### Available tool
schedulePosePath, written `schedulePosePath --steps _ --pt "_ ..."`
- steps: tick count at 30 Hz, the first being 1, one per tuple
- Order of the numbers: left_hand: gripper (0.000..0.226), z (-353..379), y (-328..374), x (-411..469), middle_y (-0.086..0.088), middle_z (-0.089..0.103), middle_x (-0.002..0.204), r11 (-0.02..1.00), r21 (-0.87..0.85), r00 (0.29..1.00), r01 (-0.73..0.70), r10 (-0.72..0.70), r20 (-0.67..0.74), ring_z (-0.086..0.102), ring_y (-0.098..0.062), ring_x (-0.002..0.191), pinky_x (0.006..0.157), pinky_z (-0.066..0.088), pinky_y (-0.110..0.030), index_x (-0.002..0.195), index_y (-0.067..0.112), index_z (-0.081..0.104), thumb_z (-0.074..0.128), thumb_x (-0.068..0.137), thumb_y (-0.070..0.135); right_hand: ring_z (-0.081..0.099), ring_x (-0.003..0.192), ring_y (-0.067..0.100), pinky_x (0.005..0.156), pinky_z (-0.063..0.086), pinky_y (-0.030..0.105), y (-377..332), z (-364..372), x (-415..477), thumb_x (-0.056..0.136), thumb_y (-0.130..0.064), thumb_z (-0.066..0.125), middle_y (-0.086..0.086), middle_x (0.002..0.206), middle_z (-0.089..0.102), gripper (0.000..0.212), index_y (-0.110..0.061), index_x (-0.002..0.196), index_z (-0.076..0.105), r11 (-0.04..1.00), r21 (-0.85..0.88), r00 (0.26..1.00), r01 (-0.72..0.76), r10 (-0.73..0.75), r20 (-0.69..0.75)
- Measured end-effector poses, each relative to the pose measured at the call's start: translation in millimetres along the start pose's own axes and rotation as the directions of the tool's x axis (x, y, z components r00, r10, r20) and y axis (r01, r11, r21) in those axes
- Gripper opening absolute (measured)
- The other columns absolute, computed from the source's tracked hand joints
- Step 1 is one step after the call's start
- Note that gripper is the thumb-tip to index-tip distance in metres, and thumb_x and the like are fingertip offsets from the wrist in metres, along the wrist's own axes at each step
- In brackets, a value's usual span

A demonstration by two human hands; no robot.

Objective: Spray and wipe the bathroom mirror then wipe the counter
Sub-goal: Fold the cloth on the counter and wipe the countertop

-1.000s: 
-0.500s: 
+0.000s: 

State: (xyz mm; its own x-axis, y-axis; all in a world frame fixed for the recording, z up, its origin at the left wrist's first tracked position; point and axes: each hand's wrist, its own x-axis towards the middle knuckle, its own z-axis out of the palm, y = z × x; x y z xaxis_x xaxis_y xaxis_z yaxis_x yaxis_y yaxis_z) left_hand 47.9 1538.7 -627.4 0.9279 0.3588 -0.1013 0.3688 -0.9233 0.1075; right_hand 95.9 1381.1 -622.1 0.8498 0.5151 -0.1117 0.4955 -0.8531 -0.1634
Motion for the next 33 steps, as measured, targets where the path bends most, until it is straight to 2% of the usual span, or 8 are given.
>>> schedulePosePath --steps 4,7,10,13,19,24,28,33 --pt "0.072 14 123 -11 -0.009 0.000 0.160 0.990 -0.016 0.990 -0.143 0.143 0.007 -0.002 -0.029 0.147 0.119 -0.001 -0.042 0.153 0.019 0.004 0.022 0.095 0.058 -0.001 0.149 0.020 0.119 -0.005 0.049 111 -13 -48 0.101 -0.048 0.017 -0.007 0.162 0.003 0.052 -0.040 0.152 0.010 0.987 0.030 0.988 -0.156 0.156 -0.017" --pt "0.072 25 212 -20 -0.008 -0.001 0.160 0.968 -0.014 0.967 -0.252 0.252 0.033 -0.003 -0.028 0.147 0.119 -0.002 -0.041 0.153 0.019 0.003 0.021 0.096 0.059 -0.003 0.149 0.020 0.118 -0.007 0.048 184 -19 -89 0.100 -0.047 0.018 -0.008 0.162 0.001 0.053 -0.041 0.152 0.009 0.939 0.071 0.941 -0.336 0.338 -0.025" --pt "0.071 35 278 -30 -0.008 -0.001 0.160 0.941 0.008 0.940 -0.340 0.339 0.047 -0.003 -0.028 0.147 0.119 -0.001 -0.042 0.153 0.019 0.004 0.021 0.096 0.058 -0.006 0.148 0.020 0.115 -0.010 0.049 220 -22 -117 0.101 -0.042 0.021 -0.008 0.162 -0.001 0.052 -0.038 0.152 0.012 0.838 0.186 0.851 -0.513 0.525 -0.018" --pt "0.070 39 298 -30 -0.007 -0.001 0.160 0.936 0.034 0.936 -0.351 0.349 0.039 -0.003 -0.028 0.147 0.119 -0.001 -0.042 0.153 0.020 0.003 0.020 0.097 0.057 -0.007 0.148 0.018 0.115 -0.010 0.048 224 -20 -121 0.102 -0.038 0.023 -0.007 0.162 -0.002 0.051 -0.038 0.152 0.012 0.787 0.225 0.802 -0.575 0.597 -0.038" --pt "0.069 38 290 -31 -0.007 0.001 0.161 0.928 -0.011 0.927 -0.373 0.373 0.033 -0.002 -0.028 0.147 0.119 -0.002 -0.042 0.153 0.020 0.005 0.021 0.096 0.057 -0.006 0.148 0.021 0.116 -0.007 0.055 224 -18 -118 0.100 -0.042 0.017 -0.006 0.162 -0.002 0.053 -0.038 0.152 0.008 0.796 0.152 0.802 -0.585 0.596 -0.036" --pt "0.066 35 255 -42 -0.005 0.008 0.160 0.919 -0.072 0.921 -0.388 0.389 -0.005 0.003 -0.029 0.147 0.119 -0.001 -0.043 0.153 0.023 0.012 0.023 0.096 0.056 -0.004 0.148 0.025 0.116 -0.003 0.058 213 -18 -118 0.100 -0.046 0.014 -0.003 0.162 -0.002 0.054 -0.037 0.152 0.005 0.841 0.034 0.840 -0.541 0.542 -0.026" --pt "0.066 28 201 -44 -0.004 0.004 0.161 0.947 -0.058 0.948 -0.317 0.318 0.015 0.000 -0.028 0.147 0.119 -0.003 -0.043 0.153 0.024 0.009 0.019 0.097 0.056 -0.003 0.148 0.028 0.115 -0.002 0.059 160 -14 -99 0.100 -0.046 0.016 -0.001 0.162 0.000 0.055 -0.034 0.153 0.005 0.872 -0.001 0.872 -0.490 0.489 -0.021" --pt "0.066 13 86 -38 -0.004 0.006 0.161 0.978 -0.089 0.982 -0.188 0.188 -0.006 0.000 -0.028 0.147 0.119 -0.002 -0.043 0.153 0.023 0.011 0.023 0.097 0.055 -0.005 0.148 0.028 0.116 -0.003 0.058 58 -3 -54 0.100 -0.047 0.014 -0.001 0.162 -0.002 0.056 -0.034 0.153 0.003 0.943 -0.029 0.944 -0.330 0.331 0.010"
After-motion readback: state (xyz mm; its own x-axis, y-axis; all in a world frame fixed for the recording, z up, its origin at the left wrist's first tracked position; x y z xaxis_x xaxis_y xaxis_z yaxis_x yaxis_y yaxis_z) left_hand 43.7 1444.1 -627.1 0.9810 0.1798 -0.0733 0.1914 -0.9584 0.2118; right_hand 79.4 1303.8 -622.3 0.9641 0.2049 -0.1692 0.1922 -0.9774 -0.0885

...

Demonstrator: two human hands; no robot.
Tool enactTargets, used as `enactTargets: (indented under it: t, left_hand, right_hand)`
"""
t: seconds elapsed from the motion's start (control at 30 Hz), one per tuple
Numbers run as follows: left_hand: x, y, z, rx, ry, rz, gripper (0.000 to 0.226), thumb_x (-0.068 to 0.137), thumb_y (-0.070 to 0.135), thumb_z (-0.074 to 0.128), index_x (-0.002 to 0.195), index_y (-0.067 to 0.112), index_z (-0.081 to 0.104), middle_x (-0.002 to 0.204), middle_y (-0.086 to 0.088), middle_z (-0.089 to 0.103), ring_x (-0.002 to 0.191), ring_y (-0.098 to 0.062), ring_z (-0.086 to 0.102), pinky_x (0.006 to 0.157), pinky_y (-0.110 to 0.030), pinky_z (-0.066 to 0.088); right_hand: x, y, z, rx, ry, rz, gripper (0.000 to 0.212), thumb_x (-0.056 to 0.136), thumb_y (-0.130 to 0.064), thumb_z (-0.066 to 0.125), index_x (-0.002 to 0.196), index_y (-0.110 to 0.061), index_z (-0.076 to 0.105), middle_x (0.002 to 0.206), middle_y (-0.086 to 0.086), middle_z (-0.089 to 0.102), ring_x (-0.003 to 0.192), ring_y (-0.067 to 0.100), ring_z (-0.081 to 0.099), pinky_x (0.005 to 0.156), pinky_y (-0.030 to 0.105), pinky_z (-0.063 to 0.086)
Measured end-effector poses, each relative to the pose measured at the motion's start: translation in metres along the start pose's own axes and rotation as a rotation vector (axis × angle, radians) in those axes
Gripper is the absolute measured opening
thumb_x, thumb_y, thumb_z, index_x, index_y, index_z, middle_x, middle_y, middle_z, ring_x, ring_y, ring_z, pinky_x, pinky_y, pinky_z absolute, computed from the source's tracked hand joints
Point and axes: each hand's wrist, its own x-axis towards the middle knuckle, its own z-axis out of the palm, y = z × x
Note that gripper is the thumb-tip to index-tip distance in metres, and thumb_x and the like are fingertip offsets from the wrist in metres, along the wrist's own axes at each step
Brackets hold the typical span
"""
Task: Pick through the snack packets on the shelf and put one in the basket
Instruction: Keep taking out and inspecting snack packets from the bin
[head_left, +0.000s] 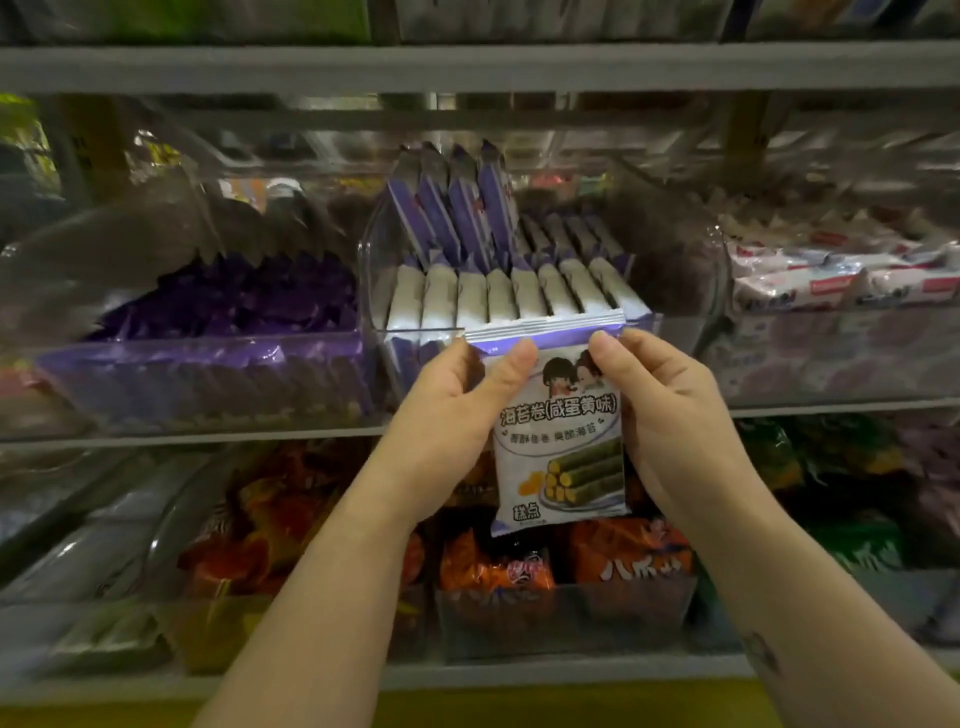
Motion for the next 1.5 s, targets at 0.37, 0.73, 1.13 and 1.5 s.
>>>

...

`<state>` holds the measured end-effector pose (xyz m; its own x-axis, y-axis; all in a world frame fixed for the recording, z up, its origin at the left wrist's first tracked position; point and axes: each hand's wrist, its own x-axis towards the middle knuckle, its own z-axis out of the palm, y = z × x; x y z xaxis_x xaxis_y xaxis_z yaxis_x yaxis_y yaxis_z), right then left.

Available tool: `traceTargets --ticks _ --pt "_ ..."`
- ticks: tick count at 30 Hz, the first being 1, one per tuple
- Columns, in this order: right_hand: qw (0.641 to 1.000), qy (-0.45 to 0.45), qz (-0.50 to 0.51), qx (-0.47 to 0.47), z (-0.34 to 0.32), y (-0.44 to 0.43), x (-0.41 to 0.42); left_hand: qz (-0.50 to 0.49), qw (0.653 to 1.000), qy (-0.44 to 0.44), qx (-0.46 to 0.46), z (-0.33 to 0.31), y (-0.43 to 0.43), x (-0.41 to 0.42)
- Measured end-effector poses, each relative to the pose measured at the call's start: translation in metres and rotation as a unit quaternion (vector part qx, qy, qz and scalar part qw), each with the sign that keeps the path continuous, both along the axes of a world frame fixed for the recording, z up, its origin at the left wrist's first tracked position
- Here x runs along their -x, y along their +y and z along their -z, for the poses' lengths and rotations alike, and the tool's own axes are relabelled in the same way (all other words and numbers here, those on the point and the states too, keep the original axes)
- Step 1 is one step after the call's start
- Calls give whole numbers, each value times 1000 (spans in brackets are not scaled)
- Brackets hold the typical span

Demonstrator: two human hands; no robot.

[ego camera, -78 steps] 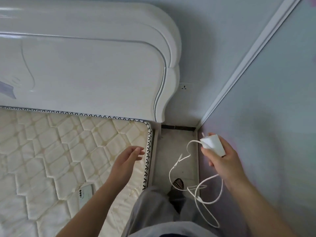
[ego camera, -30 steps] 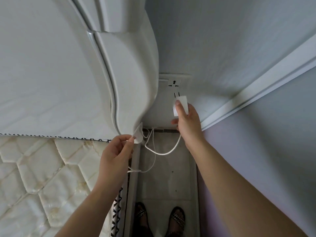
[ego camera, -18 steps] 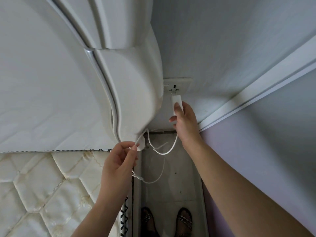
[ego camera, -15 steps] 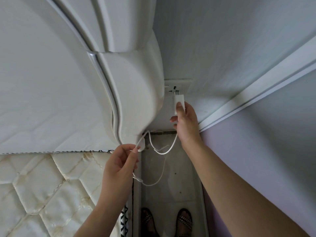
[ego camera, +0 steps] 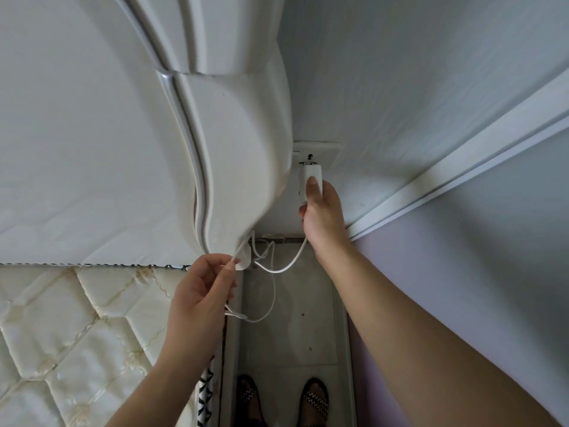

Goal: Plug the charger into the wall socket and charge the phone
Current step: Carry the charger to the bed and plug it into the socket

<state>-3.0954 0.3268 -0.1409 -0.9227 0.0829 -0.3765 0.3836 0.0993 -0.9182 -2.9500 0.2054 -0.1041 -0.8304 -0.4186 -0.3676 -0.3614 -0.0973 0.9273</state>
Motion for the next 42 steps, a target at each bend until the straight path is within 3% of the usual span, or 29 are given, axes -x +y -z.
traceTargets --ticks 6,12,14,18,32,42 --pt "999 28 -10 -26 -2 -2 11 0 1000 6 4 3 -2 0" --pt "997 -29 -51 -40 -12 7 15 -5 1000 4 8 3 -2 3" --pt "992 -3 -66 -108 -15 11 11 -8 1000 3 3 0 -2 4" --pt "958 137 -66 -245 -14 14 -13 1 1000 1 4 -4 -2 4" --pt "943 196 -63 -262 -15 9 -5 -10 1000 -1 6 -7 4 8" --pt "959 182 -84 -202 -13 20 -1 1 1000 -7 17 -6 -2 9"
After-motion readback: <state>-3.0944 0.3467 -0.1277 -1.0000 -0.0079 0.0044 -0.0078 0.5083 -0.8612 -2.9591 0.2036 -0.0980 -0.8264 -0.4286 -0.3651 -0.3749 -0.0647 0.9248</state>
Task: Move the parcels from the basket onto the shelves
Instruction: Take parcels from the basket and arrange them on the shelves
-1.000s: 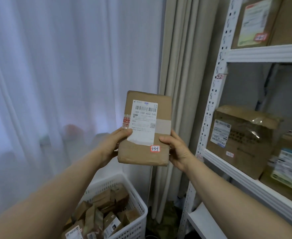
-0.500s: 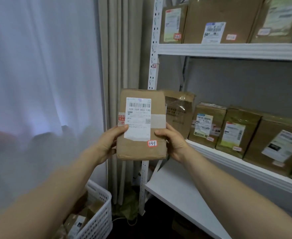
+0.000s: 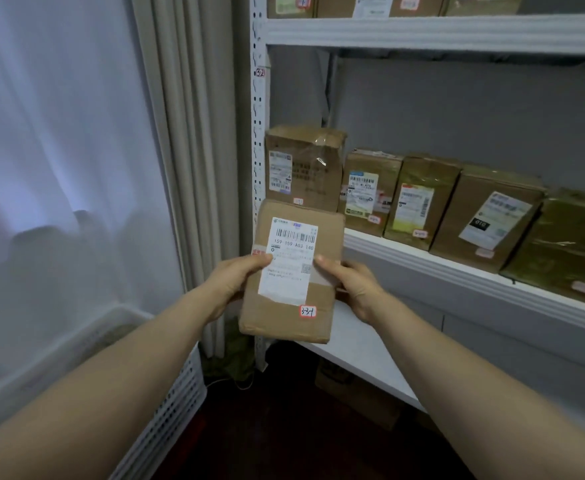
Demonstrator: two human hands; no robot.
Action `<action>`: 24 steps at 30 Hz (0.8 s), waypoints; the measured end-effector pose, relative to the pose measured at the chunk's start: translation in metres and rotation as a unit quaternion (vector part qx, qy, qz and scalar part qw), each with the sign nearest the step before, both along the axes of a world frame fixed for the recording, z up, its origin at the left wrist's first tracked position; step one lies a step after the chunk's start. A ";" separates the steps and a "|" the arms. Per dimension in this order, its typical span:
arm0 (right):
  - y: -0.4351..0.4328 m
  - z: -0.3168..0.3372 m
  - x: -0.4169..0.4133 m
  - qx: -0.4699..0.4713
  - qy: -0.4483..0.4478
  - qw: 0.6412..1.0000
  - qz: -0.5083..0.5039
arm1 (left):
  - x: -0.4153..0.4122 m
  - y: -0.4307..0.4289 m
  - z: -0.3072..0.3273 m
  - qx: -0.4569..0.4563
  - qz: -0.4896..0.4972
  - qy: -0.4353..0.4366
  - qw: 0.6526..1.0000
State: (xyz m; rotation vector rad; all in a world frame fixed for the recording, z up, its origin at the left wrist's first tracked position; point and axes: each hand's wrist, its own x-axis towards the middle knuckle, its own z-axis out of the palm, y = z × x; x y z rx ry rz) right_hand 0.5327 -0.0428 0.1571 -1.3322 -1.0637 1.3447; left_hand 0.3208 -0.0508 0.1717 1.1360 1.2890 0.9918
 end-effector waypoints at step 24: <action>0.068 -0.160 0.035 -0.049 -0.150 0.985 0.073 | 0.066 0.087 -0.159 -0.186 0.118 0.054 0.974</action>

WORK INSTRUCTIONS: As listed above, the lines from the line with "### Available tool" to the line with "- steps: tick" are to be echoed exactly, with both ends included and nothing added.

ANSWER AREA:
### Available tool
schedulePosePath, written `schedulePosePath --steps _ --pt "_ ..."`
- steps: tick count at 30 Hz, the first being 1, one per tuple

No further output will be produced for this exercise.